Nell’intervista il ragazzo dedica un pensiero ad alcune persone che ha incontrato durante gli anni in comunità, persone che però non ce l’hanno fatta. Come “Jonis, 55 anni, uomo di famiglia benestante, che però aveva scelto di vivere da barbone e aveva fatto anche rapine in Germania, era con me a Parma. Mi ha insegnato le regole. Ho saputo che il giorno prima di uscire è morto: abuso di sostanze alla sua festa di compleanno. Ma anche Tatiana, la fidanzata di un mio amico in Svizzera, non c’è più. Aveva ricominciato col crack. Io che in passato ho assunto dosi cento volte superiori sono vivo”.

Oggi, dice Costacurta, “fumo ancora sigarette e dovrò smettere prima o poi. Il percorso finisce quando finisce il tempo, quando muori”. La lezione appresa è che “nella vita non bisogna mai dipendere da qualcosa o qualcuno”.

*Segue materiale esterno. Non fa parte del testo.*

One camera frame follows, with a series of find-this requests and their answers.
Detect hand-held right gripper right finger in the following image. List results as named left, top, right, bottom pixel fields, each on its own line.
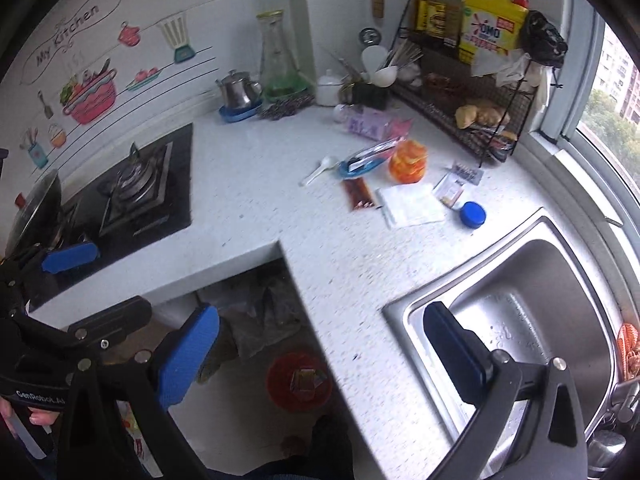
left=422, top=301, right=588, bottom=480

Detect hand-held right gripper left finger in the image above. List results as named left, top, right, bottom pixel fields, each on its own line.
left=65, top=304, right=221, bottom=480

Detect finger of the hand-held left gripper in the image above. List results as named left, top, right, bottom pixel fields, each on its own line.
left=0, top=241, right=100, bottom=287
left=20, top=296, right=152, bottom=357

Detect red plastic basin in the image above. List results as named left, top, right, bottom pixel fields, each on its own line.
left=266, top=352, right=335, bottom=413

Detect yellow sauce packet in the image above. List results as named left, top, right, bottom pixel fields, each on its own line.
left=290, top=367, right=326, bottom=401

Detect blue bottle cap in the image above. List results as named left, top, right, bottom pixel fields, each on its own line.
left=459, top=201, right=487, bottom=228

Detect white napkin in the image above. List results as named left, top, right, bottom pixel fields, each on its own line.
left=375, top=182, right=447, bottom=231

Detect small white sachet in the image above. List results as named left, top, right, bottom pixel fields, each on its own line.
left=432, top=172, right=466, bottom=208

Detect silver blister pack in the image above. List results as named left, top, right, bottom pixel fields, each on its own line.
left=450, top=160, right=486, bottom=184

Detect brown sauce packet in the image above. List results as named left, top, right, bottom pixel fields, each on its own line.
left=342, top=178, right=377, bottom=211

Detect orange snack wrapper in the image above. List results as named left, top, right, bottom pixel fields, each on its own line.
left=388, top=139, right=428, bottom=182

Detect person's left hand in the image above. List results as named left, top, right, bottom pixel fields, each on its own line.
left=0, top=395, right=54, bottom=437

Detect black wok with lid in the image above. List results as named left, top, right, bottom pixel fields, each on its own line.
left=5, top=169, right=63, bottom=256

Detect pile of clear plastic bags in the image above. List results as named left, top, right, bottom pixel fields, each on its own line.
left=210, top=270, right=306, bottom=361

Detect colourful snack packets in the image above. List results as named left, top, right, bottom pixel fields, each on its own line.
left=117, top=400, right=151, bottom=471

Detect stainless steel sink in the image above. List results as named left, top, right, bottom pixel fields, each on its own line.
left=382, top=207, right=631, bottom=480

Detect black glass gas stove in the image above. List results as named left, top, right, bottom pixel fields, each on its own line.
left=27, top=122, right=194, bottom=311

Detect orange net scrubber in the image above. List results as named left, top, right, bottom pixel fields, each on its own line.
left=617, top=322, right=640, bottom=378

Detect steel faucet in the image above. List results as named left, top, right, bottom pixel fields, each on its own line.
left=605, top=377, right=640, bottom=428

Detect steel cup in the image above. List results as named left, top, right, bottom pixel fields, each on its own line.
left=587, top=429, right=627, bottom=468

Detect shiny foil wrapper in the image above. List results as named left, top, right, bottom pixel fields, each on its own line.
left=345, top=137, right=403, bottom=171

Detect blue saucer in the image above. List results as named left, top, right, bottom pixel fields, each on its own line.
left=218, top=100, right=263, bottom=123

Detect small white plastic spoon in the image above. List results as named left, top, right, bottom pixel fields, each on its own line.
left=300, top=156, right=340, bottom=187

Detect steel teapot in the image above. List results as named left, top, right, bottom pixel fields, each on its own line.
left=216, top=69, right=263, bottom=111

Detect dark scouring pad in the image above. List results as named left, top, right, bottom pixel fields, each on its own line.
left=257, top=95, right=316, bottom=122

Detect dried red chillies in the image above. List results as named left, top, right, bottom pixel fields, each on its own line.
left=425, top=74, right=458, bottom=96

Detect black utensil holder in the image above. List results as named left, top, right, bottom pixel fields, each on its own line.
left=350, top=80, right=391, bottom=110

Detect green tray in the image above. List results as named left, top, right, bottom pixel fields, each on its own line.
left=262, top=82, right=311, bottom=103

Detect white serving spoon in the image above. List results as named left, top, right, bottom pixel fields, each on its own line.
left=372, top=65, right=401, bottom=88

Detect white hanging plastic bag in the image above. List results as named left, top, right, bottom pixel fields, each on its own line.
left=472, top=52, right=543, bottom=88

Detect glass carafe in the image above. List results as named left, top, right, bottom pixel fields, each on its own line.
left=256, top=9, right=301, bottom=96

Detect white lidded jar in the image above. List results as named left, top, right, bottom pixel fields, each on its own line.
left=316, top=69, right=346, bottom=107

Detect bundle of chopsticks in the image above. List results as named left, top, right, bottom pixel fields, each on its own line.
left=382, top=40, right=426, bottom=73

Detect window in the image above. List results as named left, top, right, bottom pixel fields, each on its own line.
left=540, top=0, right=640, bottom=241

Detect white ladle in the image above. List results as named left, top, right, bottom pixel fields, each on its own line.
left=361, top=45, right=388, bottom=81

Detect yellow detergent jug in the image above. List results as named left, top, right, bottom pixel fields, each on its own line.
left=457, top=0, right=530, bottom=66

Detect black plastic bag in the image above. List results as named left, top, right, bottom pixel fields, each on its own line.
left=522, top=10, right=569, bottom=68

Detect dark sauce bottle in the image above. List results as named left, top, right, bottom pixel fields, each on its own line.
left=442, top=0, right=468, bottom=56

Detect brown sauce bottle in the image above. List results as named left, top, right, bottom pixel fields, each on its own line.
left=427, top=0, right=451, bottom=43

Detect kitchen cartoon wall sticker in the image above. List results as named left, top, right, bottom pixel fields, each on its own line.
left=20, top=0, right=216, bottom=171

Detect packets in wire rack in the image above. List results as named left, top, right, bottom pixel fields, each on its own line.
left=470, top=127, right=518, bottom=161

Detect black wire rack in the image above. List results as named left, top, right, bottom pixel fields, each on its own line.
left=390, top=0, right=558, bottom=168

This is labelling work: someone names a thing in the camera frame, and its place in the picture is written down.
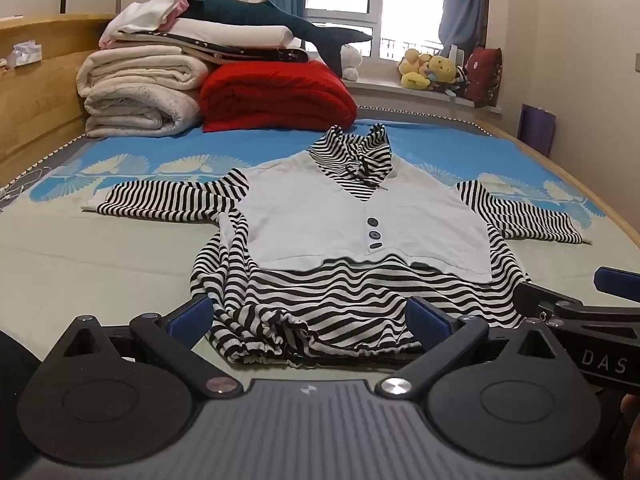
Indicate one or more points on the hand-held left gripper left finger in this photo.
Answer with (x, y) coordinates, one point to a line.
(192, 317)

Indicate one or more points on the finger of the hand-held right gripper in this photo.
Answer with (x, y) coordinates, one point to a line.
(537, 300)
(612, 280)

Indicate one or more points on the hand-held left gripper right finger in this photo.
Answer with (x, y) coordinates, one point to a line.
(427, 322)

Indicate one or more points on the black white striped hooded top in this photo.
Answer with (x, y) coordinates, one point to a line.
(300, 210)

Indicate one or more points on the purple paper bag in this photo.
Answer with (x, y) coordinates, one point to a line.
(537, 127)

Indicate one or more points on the dark red cushion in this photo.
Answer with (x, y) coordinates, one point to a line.
(482, 75)

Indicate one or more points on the cream folded blanket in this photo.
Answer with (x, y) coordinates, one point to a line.
(135, 90)

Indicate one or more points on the white windowsill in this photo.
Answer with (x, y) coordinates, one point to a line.
(380, 91)

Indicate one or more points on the red folded blanket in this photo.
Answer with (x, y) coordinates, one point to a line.
(275, 95)

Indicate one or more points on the yellow round face plush toy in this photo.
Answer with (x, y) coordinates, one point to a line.
(442, 69)

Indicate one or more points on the yellow duck plush toy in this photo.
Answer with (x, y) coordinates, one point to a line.
(414, 72)

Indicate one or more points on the wooden headboard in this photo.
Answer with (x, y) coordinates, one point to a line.
(40, 110)

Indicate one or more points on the dark trimmed folded quilt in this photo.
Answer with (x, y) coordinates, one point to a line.
(250, 54)

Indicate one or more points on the white plush toy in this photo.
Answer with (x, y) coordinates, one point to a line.
(350, 62)

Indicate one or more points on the white folded quilt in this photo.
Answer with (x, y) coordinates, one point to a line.
(235, 32)

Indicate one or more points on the pink white folded cloth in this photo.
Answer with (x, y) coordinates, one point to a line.
(145, 12)

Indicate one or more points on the dark blue shark plush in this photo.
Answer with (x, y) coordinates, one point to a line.
(260, 15)

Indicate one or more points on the tissue pack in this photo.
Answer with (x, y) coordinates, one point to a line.
(25, 54)

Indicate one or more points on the wooden bed frame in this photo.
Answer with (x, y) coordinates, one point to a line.
(575, 175)

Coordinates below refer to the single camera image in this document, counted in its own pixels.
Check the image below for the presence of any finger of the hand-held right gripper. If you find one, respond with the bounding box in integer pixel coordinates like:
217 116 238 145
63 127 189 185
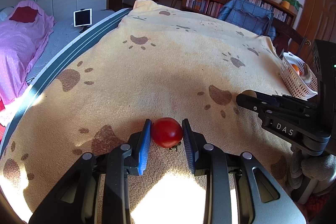
255 92 319 109
236 93 308 120

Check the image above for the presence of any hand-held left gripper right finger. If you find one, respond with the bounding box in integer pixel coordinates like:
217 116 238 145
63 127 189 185
182 118 306 224

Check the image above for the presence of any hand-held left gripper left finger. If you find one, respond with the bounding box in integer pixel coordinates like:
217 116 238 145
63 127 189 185
28 119 153 224

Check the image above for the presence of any white plastic basket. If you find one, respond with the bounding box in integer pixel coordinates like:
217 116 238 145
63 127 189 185
279 51 319 101

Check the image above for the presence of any red tomato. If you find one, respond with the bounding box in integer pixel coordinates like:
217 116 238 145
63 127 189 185
151 117 184 149

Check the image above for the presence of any person's right hand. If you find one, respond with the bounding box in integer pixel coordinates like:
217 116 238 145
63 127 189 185
287 144 336 205

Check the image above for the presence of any dark wooden chair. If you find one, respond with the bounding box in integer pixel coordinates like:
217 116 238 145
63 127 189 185
268 17 311 59

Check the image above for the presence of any blue denim jacket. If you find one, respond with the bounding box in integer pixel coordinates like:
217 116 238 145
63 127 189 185
217 0 277 41

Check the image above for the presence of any green box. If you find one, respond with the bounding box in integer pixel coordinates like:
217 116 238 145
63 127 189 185
282 0 302 11

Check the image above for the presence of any brown wooden door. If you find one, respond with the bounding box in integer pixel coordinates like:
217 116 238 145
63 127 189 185
299 0 336 43

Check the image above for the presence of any teal striped bed sheet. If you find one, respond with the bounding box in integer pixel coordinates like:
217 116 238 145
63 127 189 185
0 7 134 156

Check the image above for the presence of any grey patterned mattress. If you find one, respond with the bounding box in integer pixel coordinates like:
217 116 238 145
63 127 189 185
25 10 116 83

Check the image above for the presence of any white tablet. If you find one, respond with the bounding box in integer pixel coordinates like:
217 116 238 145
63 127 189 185
73 8 93 27

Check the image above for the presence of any pink dotted duvet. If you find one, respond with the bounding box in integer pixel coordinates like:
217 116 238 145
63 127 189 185
0 0 55 106

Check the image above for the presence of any red cloth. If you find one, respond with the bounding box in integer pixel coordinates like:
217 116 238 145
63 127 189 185
9 6 38 23

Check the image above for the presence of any white pillow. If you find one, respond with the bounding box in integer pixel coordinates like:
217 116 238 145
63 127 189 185
0 6 15 20

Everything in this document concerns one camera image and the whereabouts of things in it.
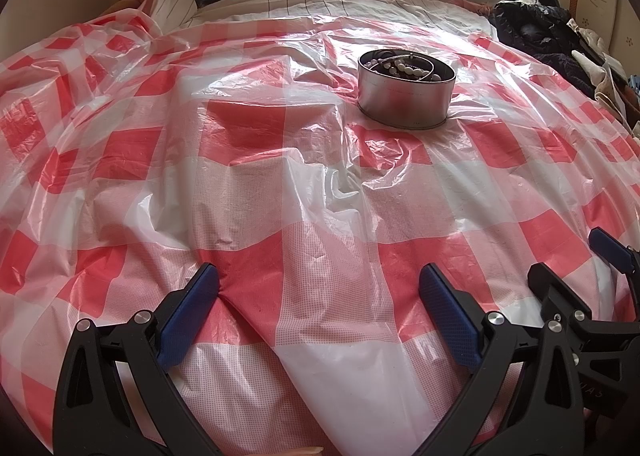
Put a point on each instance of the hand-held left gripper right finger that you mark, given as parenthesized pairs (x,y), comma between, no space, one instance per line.
(452,321)

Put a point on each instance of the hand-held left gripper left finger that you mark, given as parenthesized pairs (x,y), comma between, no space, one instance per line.
(190,321)

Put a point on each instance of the black jacket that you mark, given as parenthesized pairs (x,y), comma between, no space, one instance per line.
(535,31)

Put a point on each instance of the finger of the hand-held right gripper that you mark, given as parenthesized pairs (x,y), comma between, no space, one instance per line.
(550,286)
(610,246)

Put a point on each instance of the striped pillow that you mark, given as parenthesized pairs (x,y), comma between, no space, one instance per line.
(172,6)

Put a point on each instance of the striped bed sheet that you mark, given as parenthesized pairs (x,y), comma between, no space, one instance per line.
(350,4)

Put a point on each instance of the red checkered plastic sheet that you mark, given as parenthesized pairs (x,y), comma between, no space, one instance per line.
(250,186)

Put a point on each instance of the white cloth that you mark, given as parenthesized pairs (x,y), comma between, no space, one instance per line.
(595,61)

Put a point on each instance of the round metal tin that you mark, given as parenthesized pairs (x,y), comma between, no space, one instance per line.
(400,101)

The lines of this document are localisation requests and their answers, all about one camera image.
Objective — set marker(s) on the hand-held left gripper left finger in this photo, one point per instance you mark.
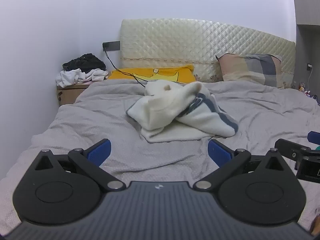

Quanto ai suoi progetti di vita, il giovane racconta di essere iscritto all’ultimo anno di liceo per la maturità, “poi – dice – sogno di aprire un centro per ragazzi disabili”. Dove vivrebbe? “In Australia, lavorare lì quattro cinque mesi all’anno nei campi e frequentare l’università. Ti pagano sa? Cinquemila euro al mese”.